When you watch The Bachelor and you see dozens of women throwing themselves at one man in the name of love, what is the public supposed to take away from that? Is the only way a man will want to marry you is if you fawn and fight over him?
For another, models and actors cause body image issues for many people. Through media, women are taught what beautiful is supposed to be. If you aren't a size 0, like the models you saw on your television as you grew up, then you aren't beautiful.
This is preposterous and it is an epidemic in our society. According to admedia.com, "problems with eating disorders have increased over 400 percent since the year 1970." Only 5 percent of women in the United States actuallyfit the current body type portrayed in advertising today, the same article said.

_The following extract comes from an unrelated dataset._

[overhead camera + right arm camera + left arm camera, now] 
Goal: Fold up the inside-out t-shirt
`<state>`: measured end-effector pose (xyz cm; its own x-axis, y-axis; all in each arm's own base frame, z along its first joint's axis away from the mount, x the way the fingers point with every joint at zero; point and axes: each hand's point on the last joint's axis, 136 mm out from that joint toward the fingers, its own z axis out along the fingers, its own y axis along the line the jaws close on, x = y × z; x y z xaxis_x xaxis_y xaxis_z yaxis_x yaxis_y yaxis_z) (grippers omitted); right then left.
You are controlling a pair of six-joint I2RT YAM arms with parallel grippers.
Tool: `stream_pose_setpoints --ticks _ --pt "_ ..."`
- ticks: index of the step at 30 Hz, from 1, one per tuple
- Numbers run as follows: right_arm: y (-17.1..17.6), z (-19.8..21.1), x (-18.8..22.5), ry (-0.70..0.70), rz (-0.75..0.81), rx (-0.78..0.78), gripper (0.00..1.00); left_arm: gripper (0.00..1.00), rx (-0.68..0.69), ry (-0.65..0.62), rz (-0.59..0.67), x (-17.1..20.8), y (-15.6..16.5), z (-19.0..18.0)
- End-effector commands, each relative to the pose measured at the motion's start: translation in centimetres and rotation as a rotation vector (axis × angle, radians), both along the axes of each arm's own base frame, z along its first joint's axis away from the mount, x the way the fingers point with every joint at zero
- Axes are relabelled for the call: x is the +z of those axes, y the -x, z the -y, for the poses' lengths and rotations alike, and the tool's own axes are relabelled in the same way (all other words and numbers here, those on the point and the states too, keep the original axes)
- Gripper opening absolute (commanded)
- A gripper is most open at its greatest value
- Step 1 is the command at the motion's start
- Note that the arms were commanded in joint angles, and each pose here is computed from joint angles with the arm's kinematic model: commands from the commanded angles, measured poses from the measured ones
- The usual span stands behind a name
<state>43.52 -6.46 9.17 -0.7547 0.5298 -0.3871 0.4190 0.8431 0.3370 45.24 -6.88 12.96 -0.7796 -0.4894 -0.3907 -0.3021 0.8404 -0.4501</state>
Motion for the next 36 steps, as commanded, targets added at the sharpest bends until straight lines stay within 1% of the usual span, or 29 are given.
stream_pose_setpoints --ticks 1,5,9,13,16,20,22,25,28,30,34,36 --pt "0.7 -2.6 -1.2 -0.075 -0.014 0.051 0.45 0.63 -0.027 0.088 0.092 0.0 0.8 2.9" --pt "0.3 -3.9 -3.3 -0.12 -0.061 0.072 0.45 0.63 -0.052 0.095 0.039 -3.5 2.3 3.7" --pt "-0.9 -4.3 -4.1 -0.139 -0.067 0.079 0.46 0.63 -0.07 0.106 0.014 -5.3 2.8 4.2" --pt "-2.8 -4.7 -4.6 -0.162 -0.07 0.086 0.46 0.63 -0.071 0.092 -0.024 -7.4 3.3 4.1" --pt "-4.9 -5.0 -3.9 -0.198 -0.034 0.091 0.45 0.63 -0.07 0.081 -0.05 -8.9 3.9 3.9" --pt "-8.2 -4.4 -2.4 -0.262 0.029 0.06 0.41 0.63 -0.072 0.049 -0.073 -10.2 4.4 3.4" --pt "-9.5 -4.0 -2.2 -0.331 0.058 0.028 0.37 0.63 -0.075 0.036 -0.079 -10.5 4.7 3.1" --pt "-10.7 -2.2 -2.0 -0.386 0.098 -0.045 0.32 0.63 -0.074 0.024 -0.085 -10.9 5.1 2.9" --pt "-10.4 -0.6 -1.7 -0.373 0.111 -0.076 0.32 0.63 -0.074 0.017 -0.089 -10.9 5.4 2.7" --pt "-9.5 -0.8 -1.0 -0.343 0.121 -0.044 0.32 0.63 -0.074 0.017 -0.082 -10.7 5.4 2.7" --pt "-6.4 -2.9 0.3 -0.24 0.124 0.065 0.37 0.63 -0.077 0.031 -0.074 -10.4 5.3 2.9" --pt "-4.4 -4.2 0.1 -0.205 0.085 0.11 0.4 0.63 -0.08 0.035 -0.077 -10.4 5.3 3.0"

The media has a stranglehold on the portrayal of beauty and, as a society, we adhere to it. We watch television, play video games and listen to music that portrays the "ideal woman" and the "ideal man."
Instead of internalizing these images, ignore them. Choose to focus on health, not conforming to social norms.
Admedia.com gives good examples on how to appreciate your body: "Be conscious about what your body is capable of every day. Keep in mind that the body is the instrument of your life and more than just decoration."
Think of individuals you consider role models - figure out why they are respected and why they are successful. Look for the beauty in the world around you; go to a park, read an uplifting novel.
Remind yourself that life is too short to be unhappy. Don't let the portrayals of beauty in media influence your life to the point where it makes you unhappy.